Problem.
The required result is each line of the entries below containing the string "with".

Recorded data.

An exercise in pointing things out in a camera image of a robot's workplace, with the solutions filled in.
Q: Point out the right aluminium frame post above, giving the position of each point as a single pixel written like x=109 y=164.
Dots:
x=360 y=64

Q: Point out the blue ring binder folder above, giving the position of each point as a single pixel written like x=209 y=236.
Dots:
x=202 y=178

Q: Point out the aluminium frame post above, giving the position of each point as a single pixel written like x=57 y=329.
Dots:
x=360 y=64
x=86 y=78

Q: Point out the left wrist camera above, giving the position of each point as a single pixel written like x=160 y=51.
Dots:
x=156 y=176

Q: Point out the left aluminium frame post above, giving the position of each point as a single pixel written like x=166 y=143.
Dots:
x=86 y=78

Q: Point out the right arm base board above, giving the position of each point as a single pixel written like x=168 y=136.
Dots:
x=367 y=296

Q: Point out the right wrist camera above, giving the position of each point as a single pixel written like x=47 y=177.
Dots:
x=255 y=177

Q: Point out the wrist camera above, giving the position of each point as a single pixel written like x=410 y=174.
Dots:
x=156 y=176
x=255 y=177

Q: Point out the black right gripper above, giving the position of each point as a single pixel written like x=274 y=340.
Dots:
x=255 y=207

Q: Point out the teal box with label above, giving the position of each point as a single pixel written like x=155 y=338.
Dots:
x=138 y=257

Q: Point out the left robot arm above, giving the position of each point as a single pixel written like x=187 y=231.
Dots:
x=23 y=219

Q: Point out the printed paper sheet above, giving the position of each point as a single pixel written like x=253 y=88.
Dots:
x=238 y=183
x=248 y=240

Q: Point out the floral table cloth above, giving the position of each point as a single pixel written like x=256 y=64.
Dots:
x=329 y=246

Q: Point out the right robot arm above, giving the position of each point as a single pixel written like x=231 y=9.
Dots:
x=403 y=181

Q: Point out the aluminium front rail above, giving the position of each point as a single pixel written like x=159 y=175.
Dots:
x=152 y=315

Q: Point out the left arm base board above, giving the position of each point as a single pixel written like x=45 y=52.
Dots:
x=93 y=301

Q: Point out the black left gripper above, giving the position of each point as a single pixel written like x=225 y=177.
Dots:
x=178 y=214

Solution for this exercise.
An exercise in pointing things out in a camera image of a robot's workplace, with the solutions filled in.
Q: Point out the teal box with label above, giving the position of each point as a single pixel written like x=155 y=338.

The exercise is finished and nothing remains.